In this earlier post we established the importance of planning for your church / organization. We concluded if you aren’t deliberate about activities you’d be prone to distractions. Not only that, but that you also risk wasting and abusing resources. There are many things we can explore in relation to strategy. A culture of planning in your church or organization is critical for sustained impact.
I Often Wonder
- While there can be many factors to not making progress, are the times we make little or no impact because we haven’t planned?
- Are we more reactive than proactive in execution?
Things we did and didn’t do got us where we are. Of course, God’s hand is in the mix, but I’m talking about the part we have to play as co-laborers.
The Culture of Planning In Your Church Or Organization
Sunday is inevitable.
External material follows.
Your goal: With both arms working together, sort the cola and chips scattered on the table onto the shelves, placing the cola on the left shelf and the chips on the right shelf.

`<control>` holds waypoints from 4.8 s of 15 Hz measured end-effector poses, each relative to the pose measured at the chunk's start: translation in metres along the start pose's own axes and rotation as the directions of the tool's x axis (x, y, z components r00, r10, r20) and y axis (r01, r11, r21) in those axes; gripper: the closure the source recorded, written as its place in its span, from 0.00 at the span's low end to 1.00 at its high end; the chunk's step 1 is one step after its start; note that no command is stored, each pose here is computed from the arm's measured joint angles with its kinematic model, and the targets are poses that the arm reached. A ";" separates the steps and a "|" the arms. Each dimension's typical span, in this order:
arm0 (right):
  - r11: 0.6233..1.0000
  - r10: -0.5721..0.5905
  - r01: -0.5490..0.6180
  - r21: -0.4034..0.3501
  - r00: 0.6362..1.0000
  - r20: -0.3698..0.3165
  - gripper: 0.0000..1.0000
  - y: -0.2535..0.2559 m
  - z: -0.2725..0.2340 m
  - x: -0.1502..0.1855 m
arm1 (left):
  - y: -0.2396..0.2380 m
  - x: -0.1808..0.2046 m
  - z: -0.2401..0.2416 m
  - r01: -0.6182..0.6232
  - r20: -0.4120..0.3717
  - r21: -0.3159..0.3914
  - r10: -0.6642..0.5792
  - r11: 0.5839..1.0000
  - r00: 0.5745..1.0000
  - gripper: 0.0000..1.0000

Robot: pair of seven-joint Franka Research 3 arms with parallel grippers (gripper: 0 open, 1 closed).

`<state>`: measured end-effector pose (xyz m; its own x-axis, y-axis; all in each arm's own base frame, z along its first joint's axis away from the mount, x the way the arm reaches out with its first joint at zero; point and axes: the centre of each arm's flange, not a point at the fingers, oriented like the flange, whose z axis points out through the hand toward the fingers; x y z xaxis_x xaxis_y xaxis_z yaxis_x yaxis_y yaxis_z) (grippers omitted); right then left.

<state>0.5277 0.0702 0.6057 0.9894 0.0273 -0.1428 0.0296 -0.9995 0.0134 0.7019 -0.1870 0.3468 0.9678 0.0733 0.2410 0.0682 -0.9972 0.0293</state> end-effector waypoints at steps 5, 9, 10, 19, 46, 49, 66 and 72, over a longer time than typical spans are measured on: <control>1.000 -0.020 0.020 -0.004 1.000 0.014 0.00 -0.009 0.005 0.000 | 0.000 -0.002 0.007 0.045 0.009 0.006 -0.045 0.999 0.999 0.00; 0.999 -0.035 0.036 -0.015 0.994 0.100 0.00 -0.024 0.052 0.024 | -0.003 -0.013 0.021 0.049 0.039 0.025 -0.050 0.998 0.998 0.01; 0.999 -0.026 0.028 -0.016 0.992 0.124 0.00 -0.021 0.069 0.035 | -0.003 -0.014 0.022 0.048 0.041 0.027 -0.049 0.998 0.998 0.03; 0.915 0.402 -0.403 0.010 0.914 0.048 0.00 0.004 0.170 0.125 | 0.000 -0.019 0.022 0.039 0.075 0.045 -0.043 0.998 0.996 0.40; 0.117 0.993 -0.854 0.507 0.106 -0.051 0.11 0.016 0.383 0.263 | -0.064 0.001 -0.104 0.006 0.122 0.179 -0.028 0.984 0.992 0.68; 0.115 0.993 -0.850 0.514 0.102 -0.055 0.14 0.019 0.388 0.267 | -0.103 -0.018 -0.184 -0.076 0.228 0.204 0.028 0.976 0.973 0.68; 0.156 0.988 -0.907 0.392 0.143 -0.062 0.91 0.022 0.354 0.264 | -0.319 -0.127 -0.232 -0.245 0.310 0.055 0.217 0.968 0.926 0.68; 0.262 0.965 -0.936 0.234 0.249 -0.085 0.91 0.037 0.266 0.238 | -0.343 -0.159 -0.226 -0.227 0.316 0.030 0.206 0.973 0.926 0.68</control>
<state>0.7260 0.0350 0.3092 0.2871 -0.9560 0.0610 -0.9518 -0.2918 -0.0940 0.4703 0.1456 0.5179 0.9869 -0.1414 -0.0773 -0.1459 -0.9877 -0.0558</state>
It feels urgent, and that’s where a lot of energy for churches goes. Sadly, as a church we can spend most of our energy there at the expense of the longer future. (Click to Tweet)
‘Seeing how the Spirit will lead’ isn’t a great strategy. I’m not suggesting ignoring to the Spirit. Neither am I suggesting not being prayerful. I’m saying, “See how the Spirit will lead…” is a bad excuse for not taking responsibility where we ought to.
We must follow God’s leading and be faithful to put in the work. (Click to Tweet)
One example comes to mind here. Paul, in his mission trips, planned but allowed for the Holy Spirit to interrupt and redirect him. You can read the story here. I guess this comes from a fear of stepping out of what God wants for and through us. We must never forget that God can and must always be involved in all our dreaming and strategy.
Before The Fact
“Before you do anything, put your trust totally in God and not in yourself. Then every plan you make will succeed.” — Proverbs 16:3 (TPT)
First, God. That’s where everything, including setting out roadmaps, starts. I must admit, a lot of the times my order is off. I know what it’s like to labour night developing strategy, and at the end ask God to prosper them. Plan and start with God.
Trust is directed and is focused on a particular outcome. It must have an object. So, we trust God to guide us from planning to execution.
For all the reasons we ‘fail’ (whatever that means), may planning not be one of them. Of course, we seek God’s guidance. Trust God and plan.
Where are you on the planning side of things?